What you should do
Copy out, from the data below, each line in which the word "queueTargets" occurs.

◇ ◇ ◇

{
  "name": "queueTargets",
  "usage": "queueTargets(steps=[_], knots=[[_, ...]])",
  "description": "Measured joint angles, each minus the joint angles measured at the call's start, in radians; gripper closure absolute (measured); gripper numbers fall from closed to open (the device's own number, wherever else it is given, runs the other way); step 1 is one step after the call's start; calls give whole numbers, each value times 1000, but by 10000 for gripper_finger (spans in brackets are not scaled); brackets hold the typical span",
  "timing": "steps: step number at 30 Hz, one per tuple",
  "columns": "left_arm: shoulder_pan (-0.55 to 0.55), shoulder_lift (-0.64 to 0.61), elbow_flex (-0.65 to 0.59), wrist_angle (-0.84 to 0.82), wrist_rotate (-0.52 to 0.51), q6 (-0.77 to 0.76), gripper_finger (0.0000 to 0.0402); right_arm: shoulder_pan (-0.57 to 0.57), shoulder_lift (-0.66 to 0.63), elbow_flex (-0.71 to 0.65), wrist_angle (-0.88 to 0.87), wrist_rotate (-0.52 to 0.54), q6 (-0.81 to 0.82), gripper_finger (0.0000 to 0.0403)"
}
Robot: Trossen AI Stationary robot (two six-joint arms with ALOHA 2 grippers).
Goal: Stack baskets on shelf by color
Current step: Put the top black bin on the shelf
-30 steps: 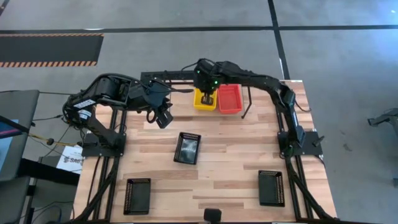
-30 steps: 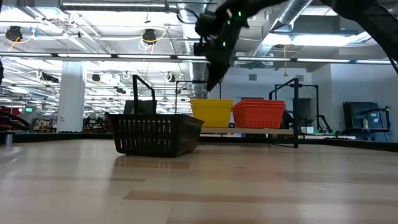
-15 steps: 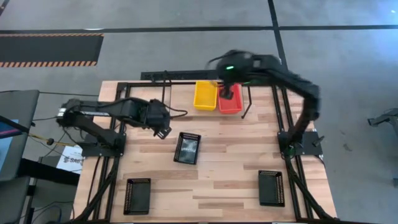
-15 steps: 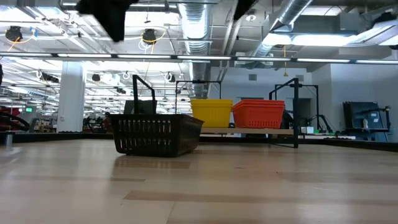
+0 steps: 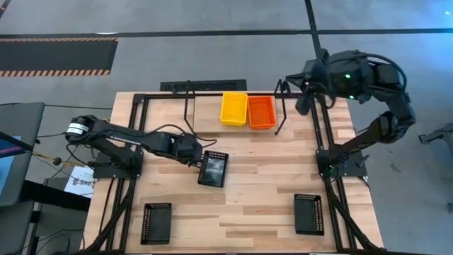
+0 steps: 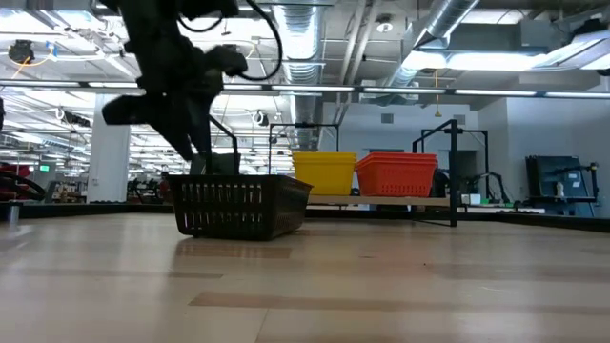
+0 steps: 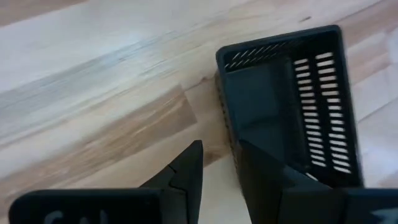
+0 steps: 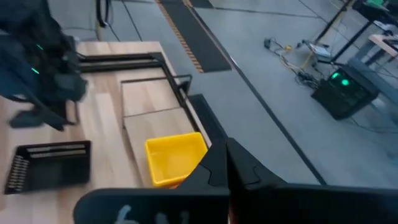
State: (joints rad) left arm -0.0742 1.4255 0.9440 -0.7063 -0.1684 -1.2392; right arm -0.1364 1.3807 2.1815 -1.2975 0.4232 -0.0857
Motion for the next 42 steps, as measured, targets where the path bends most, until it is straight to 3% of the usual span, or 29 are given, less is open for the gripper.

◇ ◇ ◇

Your response
  "name": "queueTargets",
  "usage": "queueTargets(steps=[_], knots=[[_, ...]])",

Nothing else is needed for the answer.